- [Problem details]
Reproduce the line containing "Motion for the" in the listing below, then every later line up to the end, precisely as written.

- [Data excerpt]
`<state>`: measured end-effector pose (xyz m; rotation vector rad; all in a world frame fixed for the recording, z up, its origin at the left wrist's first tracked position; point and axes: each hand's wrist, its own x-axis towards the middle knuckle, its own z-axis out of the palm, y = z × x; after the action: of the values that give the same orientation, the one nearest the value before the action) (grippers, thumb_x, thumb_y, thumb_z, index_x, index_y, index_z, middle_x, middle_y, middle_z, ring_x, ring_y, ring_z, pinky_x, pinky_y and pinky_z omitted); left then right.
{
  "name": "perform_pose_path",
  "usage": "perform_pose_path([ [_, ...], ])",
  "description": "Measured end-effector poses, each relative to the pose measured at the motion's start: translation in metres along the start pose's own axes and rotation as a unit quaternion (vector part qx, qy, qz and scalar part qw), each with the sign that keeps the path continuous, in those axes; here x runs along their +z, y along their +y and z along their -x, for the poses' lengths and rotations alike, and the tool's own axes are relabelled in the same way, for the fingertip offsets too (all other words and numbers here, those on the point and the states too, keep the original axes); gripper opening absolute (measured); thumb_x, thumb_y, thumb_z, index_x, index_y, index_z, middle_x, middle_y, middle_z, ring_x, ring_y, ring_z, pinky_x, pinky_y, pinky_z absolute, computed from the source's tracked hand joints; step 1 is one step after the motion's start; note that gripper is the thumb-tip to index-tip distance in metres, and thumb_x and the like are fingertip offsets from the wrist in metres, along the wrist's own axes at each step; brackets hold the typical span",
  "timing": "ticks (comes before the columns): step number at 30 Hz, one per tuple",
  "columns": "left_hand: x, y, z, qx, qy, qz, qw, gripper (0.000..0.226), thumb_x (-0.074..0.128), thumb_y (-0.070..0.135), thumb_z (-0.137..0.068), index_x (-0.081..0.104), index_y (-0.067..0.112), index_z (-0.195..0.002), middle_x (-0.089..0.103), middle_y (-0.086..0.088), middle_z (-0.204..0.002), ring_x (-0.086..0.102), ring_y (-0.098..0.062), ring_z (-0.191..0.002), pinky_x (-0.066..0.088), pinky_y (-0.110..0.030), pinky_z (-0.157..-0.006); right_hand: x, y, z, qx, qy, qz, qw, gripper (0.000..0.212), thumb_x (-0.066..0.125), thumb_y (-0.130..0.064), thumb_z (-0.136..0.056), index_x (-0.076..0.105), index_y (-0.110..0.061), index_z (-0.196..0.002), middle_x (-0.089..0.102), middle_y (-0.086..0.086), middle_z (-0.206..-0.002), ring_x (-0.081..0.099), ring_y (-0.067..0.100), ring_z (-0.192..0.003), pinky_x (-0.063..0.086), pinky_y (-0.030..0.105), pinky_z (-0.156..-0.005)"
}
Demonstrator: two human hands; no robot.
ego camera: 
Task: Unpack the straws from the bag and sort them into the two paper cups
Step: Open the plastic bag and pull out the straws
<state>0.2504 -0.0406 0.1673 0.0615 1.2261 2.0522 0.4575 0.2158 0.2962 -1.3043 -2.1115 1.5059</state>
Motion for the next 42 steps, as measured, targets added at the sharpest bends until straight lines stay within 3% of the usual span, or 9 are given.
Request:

- [Solution for this exercise]
Motion for the next 42 steps, as measured, targets added at the sharpest bends until straight lines stay within 3% of the usual span, or 9 are given.
Request:

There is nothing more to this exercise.